Power stations in the UK have generated a record 650 hours of energy without burning coal in the first three months of 2019.
The result, which shows UK coal-free power reached higher numbers between January and March 2019 than in the entirety of 2017, was published last week in the Department for Business, Energy and Industrial Strategy’s (BEIS) report into energy generation trends. While the UK achieved its first full 24 hours without coal power since the Industrial Revolution in April 2017, followed by 55 hours in April 2018, this year’s record is particularly notable for having taken place primarily during winter, when demand for power is higher.
The report further notes that the UK is set to break more of its own coal reduction records in 2019, with early figures suggesting coal burning in electricity generation has dropped by two thirds since the same period in 2018. Representatives for the National Grid have claimed the UK could be on track to operate a zero carbon energy grid by 2025 if progress continues in the development of UK coal-free power solutions and associated smart technologies.

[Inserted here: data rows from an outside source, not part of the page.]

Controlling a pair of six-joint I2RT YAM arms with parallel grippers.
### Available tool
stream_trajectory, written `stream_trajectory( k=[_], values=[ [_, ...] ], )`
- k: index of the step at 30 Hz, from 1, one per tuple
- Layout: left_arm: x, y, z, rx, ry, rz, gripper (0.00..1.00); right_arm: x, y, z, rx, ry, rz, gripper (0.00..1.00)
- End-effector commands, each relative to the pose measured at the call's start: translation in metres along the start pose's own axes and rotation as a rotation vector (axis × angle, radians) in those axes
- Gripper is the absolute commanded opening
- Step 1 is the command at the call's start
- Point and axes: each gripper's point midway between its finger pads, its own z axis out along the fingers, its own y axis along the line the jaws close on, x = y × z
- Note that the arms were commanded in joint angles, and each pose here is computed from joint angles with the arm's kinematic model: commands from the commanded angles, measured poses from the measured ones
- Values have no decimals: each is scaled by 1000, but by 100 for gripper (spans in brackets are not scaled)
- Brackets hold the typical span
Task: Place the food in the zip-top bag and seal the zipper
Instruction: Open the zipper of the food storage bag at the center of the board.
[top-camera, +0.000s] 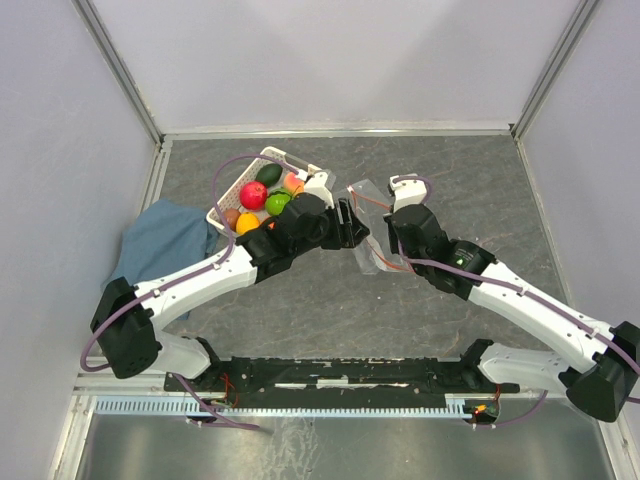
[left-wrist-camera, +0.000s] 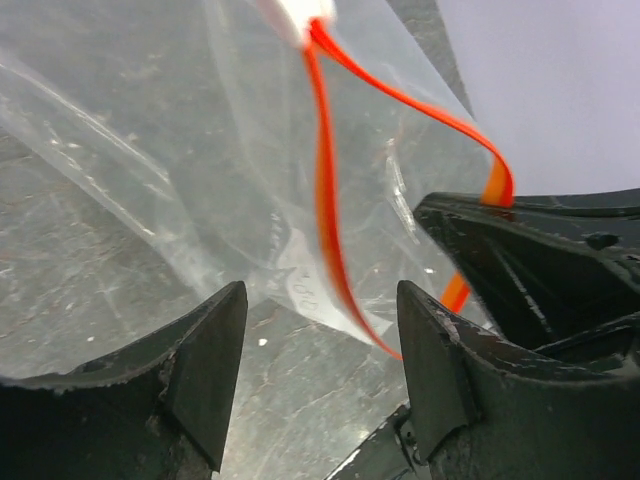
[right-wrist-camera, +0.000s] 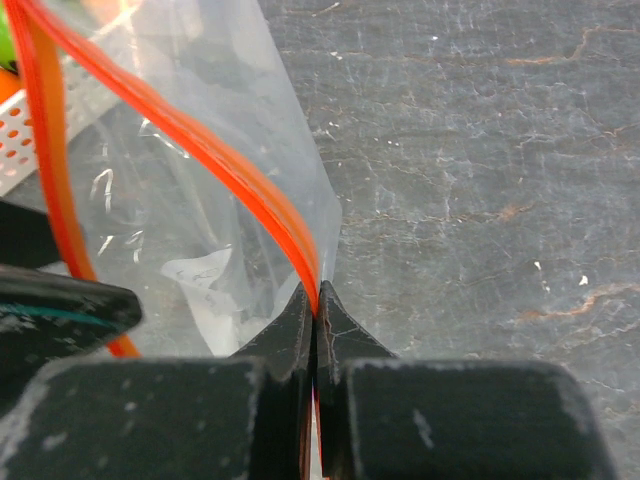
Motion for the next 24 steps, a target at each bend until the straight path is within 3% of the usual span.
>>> stream_trajectory(
  k=[1,5,8,12,16,17,24],
  values=[
    [-25,-35,-3,95,-128,-105,68,-24,11,-3,-9,-92,100,2],
    [-19,-34,5,66,-142,-111,68,-23,16,-4,-19,-99,112,2],
    [-12,-32,10,41,-139,-102,59,-22,14,-5,-15,-97,104,2],
    [-7,-19,9,-15,-136,-83,38,-20,-4,-10,51,-109,70,2],
    [-1,-5,3,-68,-119,-51,7,-19,-19,-17,96,-104,5,2],
    [0,-3,1,-77,-113,-40,3,-18,-22,-18,106,-100,-9,2],
    [0,5,-19,-130,-60,43,3,-13,-31,-28,90,-92,-94,3]
  ],
)
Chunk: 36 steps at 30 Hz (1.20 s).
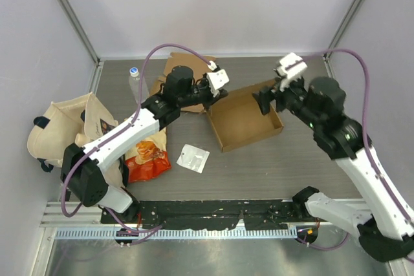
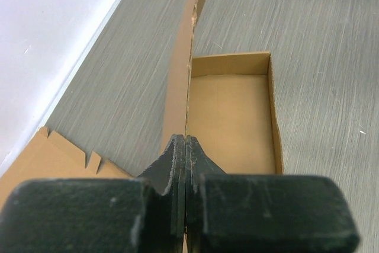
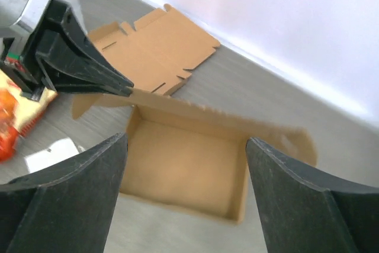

Energy and Clean Growth minister Claire Perry said: “Coal is the most polluting fossil fuel, which is why we’ve committed to phasing it out entirely from our energy mix by 2025 as we help lead the world in the transition to cleaner technologies. This year we’ve already gone almost one month without coal to meet Britain’s electricity needs – more than the whole of 2017 – as we continue to seize the economic opportunities of moving to a greener, cleaner economy.”
While UK coal-free power has progressed substantially, the country remains likely to miss its next two carbon reduction targets, set in line with the Paris Agreement. The Conservative government has fallen under criticism for its renewable energy policies, perceived by many to be insufficient; and for its approval of plans to build a new coal mine in Cumbria.